* Exercise
Only a number is required: how many lines of the material contain the string "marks".

* Data shown
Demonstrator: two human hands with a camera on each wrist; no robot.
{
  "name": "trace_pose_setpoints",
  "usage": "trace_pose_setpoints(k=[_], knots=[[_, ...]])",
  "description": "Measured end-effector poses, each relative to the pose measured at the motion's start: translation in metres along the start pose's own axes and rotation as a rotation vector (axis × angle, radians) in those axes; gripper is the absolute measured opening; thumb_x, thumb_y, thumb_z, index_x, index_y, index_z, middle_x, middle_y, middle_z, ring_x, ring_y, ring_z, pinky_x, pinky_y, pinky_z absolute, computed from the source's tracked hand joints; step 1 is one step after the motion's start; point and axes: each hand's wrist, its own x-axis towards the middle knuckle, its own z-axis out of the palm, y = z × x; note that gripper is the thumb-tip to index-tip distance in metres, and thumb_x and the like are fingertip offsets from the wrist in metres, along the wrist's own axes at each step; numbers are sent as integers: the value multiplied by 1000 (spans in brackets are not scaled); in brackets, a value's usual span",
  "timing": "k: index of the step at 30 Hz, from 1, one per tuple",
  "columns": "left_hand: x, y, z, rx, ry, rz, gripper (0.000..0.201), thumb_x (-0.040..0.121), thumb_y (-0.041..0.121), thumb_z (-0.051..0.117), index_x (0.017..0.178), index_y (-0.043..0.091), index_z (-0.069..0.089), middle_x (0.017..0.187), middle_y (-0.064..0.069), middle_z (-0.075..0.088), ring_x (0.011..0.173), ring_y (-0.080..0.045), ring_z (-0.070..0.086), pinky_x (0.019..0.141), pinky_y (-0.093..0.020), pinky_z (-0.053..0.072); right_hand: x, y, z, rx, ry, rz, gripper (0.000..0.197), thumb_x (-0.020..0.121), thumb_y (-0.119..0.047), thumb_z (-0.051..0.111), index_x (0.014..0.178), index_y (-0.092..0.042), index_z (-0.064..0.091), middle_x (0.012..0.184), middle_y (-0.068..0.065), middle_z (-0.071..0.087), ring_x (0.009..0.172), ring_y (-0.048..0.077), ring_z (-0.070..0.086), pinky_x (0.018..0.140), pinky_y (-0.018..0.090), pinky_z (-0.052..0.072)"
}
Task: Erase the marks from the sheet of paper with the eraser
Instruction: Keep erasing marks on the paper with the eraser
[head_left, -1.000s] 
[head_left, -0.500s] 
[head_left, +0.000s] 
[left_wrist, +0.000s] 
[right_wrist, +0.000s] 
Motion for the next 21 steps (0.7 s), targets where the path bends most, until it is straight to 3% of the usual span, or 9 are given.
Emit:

* Response to this task
2